It is currently Tue Jul 16, 2019 5:43 pm

All times are UTC - 7 hours





Post new topic Reply to topic  [ 28 posts ]  Go to page 1, 2  Next
Author Message
PostPosted: Sun Jun 16, 2019 12:50 pm 
Offline
User avatar

Joined: Sat Sep 07, 2013 2:59 pm
Posts: 1884
I'm tying to access an array with a calculated index.

Variables:
Code:
unsigned char x, y, index, value;
unsigned char array[100];

This code of course transforms the index into an integer and therefore accesses the array in a complicated way, by copying it to ptr1, using ADC to calculate the index and all that stuff:
Code:
void Test1(void)
{
    array[y * 16 + x] = value;
}

This one makes the array access simple since the index is just a byte:
Code:
void Test2(void)
{
    index = y * 16 + x;
    array[index] = value;
}
-->
Code:
   ldy     _index
   lda     _value
   sta     _array,y

However, these two make it complicated again, even though the compiler should know that the index is a single byte:
Code:
void Test3(void)
{
    array[(unsigned char)(y * 16 + x)] = value;
}

void Test4(void)
{
    array[index = y * 16 + x] = value;
}

Is there a way to get the compiler to access the array in the simple way with a byte index, without having to put the index into a variable first?

_________________
Available now: My game "City Trouble".
Website: https://megacatstudios.com/products/city-trouble
Trailer: https://youtu.be/IYXpP59qSxA
Gameplay: https://youtu.be/Eee0yurkIW4
German Retro Gamer article: http://i67.tinypic.com/345o108.jpg


Top
 Profile  
 
PostPosted: Sun Jun 16, 2019 1:46 pm 
Offline
User avatar

Joined: Sun Jan 22, 2012 12:03 pm
Posts: 7526
Location: Canada
Hmm, I did something like that in NESert golfing. The sprite_add function casted index expressions like that to access the oam buffer... I never checked its generated code, but am disappointed to notice now that it promoted them all to 16-bit, even the +0!

It seems that if the expression is anything more complicated than a single term it fails to reduce it from the 16-bit pointer access.

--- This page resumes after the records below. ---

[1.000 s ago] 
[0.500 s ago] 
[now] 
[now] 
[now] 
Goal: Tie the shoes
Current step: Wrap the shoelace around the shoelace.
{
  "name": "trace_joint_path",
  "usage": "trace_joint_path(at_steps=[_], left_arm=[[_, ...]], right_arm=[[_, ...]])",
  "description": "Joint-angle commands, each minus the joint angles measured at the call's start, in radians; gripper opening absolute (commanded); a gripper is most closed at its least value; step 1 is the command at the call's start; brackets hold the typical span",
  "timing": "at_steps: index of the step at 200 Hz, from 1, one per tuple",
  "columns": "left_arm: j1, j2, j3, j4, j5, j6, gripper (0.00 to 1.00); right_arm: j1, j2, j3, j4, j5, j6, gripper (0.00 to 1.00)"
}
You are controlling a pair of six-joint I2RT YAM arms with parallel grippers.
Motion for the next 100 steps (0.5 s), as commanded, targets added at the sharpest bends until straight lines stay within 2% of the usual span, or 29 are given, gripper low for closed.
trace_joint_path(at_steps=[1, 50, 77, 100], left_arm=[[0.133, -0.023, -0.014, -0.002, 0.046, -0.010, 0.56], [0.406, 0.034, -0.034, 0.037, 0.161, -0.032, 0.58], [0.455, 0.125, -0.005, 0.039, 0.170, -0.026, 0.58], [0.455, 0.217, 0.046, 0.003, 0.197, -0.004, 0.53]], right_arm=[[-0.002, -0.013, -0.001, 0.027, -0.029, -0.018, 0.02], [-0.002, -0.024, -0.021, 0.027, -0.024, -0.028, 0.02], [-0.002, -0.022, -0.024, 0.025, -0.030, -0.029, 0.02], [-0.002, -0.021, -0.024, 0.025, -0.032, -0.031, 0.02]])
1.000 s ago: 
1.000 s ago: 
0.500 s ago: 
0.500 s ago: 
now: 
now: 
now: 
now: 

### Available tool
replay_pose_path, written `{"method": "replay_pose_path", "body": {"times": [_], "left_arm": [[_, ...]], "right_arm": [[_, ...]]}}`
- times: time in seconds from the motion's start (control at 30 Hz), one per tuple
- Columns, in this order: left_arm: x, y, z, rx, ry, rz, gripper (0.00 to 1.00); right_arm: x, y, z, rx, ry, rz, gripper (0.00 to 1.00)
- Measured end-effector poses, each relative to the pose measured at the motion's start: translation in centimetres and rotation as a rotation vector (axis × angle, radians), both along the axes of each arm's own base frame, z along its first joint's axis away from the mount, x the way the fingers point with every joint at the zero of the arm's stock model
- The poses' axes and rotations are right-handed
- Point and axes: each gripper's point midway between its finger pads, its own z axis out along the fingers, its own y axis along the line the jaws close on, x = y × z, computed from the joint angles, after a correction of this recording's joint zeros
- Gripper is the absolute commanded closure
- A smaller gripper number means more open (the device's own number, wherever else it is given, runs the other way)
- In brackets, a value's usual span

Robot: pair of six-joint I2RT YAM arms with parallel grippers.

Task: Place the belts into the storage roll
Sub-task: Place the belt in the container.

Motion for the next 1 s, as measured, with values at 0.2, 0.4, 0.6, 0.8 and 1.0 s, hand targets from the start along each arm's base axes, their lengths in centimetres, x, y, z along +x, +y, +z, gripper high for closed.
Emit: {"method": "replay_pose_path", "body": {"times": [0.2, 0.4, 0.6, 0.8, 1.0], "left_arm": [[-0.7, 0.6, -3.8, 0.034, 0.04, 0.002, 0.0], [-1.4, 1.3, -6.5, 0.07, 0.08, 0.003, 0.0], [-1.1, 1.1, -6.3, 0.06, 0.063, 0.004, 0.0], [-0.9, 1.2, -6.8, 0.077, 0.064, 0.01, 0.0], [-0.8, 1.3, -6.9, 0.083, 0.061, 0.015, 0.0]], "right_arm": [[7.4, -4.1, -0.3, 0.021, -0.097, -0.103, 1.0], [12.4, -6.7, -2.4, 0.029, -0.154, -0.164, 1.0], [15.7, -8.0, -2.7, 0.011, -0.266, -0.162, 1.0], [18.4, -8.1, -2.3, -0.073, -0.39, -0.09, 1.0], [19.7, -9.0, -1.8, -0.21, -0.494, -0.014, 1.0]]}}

I dunno, the ability of this compiler to optimize stuff like this is pretty poor. I suspect the cases where it does recognize it can use an absolute index are due to an optimizer pass that looks for very specific patterns, and the addition of extra terms breaks up that pattern. Maybe more patterns could be recognized if you wanted to research that and add code to the compiler to address them, but in general it's not a very versatile system.


Trying to do this with C syntax mangling might be squeezing blood from a stone... usually I would just ignore the problem until it comes up as a real performance issue (i.e. why I didn't notice sprite_add wasn't more efficient: it was still efficient enough for that game), and then when it does I rewrite the affected thing in assembly.

Storing the computed index into a char variable that has #pragma zpsym is maybe about as reasonable a workaround as you'll get if your solution is restricted to C-side only.


Top
 Profile  
 
PostPosted: Sun Jun 16, 2019 1:53 pm 
Offline
User avatar

Joined: Sun Jan 22, 2012 12:03 pm
Posts: 7526
Location: Canada
Looking at that example I linked, I found:

Code:
// original: generates 16-bit indirect pointer for each store
void sprite_add(uint8 tile, uint8 x, uint8 y, uint8 attrib)
{
   oam[(uint8)(oam_pos+2)] = attrib;
   oam[(uint8)(oam_pos+0)] = (uint8)(y-1);
   oam[(uint8)(oam_pos+3)] = x;
   oam[(uint8)(oam_pos+1)] = tile;
   oam_pos += 4;
}

// better: gets an absolute indexed store for 3 of them, at least
void sprite_add(uint8 tile, uint8 x, uint8 y, uint8 attrib)
{
   i = oam_pos; // i is uint8 with #pragma zpsym
   oam[i] = (uint8)(y-1); ++i; // this one still fails to optimize because the y-1 expression confuses the pattern
   oam[i] = tile; ++i;
   oam[i] = attrib; ++i;
   oam[i] = x;
   oam_pos = i+1;
}


Ultimately though, I think the second solution is kinda worthless. It would have taken much less time to write this function in assembly than trying to deduce how to mangle my C to fit the compiler's optimization patterns, and it would perform better too.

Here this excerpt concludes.